> [Work request]: In the records below, find the line containing "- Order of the" and the line containing "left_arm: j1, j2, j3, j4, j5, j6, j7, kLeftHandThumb"; please repeat exactly the lines from one to the other, both included, and nothing more.

> [Material supplied]:
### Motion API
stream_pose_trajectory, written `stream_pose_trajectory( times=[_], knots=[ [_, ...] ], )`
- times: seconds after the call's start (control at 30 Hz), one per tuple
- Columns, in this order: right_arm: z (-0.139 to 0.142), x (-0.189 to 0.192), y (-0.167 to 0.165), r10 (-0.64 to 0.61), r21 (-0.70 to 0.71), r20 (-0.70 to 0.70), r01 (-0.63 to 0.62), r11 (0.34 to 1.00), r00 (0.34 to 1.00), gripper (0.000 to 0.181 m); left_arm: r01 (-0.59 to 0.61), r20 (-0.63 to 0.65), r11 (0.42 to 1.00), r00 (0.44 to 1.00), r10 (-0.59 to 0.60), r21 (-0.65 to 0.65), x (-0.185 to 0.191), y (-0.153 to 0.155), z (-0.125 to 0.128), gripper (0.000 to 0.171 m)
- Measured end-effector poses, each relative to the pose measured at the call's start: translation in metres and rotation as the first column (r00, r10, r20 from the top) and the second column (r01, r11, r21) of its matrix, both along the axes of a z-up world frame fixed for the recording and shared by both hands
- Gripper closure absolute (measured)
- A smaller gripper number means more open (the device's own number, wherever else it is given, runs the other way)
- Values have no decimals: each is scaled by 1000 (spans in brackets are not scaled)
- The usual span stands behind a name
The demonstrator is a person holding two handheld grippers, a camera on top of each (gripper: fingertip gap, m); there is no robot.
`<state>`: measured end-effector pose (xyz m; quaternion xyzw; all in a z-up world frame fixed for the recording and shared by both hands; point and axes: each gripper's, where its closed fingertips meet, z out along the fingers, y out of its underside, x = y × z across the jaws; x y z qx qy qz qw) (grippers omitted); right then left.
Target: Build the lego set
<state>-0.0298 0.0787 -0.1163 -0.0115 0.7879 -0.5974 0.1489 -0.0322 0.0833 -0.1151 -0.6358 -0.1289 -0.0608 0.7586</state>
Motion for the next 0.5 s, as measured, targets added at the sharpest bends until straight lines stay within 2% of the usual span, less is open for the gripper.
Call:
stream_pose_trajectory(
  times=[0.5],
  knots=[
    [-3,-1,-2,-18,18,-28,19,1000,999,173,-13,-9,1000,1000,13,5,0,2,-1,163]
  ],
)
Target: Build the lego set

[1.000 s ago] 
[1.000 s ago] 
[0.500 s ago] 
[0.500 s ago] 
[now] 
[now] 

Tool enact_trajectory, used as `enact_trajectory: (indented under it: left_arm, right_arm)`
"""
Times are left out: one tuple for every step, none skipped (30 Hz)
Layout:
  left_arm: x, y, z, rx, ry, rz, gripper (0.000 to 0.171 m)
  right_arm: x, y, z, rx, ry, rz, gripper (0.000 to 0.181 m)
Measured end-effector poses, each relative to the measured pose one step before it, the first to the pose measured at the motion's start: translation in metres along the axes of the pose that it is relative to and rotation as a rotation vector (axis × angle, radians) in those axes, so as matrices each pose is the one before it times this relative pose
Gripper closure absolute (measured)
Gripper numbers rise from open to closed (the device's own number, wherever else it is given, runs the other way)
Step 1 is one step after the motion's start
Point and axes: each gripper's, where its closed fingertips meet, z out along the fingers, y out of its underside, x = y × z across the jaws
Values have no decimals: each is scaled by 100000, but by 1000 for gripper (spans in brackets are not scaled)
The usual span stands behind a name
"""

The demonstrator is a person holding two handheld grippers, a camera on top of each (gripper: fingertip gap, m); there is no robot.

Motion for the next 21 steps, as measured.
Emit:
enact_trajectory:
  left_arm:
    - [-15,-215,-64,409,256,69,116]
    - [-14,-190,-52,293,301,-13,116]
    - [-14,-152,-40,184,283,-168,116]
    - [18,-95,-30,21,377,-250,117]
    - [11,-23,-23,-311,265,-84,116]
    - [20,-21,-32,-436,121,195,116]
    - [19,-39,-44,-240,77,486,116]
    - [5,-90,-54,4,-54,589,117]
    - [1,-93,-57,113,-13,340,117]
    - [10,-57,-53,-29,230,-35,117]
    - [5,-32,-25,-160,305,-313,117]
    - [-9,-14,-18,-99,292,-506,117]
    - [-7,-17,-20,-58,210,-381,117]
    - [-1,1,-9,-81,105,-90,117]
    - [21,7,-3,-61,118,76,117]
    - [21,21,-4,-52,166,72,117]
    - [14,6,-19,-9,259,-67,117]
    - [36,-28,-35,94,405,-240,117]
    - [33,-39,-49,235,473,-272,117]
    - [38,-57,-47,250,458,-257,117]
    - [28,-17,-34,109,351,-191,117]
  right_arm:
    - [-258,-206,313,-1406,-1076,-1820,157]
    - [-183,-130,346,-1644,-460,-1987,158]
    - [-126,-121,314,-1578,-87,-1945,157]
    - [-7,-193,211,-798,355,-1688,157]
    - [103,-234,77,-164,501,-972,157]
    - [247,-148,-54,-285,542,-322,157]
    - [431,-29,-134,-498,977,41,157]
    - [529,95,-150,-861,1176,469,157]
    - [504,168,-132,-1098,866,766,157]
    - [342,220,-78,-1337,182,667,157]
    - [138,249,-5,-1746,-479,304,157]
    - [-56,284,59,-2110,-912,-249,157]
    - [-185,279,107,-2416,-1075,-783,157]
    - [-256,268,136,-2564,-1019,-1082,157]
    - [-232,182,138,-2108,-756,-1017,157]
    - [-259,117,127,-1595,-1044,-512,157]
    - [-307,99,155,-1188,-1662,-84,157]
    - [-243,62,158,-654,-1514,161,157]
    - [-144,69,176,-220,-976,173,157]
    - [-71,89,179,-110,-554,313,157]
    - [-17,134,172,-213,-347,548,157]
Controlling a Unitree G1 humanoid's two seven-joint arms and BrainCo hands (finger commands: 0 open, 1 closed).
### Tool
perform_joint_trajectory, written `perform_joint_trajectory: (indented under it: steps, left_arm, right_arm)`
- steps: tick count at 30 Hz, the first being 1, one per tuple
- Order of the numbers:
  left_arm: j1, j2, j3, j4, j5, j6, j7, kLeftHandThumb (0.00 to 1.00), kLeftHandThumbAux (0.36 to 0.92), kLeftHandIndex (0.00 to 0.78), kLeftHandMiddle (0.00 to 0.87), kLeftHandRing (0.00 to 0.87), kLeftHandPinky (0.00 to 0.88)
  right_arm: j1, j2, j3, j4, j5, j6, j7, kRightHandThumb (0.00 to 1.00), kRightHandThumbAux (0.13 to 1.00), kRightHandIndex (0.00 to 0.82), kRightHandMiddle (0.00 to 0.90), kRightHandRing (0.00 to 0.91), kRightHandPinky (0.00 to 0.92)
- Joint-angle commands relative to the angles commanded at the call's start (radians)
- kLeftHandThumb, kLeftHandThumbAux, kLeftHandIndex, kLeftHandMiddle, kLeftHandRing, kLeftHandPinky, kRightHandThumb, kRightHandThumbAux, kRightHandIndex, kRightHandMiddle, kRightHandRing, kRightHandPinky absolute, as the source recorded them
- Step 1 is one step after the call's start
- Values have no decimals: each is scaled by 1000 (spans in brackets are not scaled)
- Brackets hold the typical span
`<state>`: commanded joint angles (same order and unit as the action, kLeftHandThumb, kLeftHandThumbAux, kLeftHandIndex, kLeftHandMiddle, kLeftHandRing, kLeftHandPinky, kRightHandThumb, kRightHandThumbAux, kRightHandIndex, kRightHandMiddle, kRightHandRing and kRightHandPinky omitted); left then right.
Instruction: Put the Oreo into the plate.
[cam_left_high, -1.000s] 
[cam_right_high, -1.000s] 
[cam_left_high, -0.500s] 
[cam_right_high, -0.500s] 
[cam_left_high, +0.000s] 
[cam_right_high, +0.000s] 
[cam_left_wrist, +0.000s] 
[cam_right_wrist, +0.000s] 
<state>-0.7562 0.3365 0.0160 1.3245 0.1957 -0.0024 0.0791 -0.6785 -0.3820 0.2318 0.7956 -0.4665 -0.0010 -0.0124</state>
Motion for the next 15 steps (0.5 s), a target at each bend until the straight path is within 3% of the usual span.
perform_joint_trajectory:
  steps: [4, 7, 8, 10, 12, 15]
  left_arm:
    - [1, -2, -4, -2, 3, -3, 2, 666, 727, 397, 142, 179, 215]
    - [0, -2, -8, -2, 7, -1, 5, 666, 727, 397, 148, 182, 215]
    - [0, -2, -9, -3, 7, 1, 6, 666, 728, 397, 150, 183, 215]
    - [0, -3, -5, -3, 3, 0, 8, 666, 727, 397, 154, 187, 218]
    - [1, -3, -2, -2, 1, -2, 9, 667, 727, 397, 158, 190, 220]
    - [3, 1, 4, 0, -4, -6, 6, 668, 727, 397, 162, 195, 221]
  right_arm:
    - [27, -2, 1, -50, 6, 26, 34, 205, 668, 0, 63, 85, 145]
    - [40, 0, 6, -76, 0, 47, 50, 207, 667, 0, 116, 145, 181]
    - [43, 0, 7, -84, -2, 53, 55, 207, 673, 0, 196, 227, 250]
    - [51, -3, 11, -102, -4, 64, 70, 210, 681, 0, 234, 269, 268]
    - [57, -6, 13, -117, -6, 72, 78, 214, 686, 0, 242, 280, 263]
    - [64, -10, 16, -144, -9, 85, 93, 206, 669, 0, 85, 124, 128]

> [Answer section]:
- Order of the numbers:
  left_arm: j1, j2, j3, j4, j5, j6, j7, kLeftHandThumb (0.00 to 1.00), kLeftHandThumbAux (0.36 to 0.92), kLeftHandIndex (0.00 to 0.78), kLeftHandMiddle (0.00 to 0.87), kLeftHandRing (0.00 to 0.87), kLeftHandPinky (0.00 to 0.88)

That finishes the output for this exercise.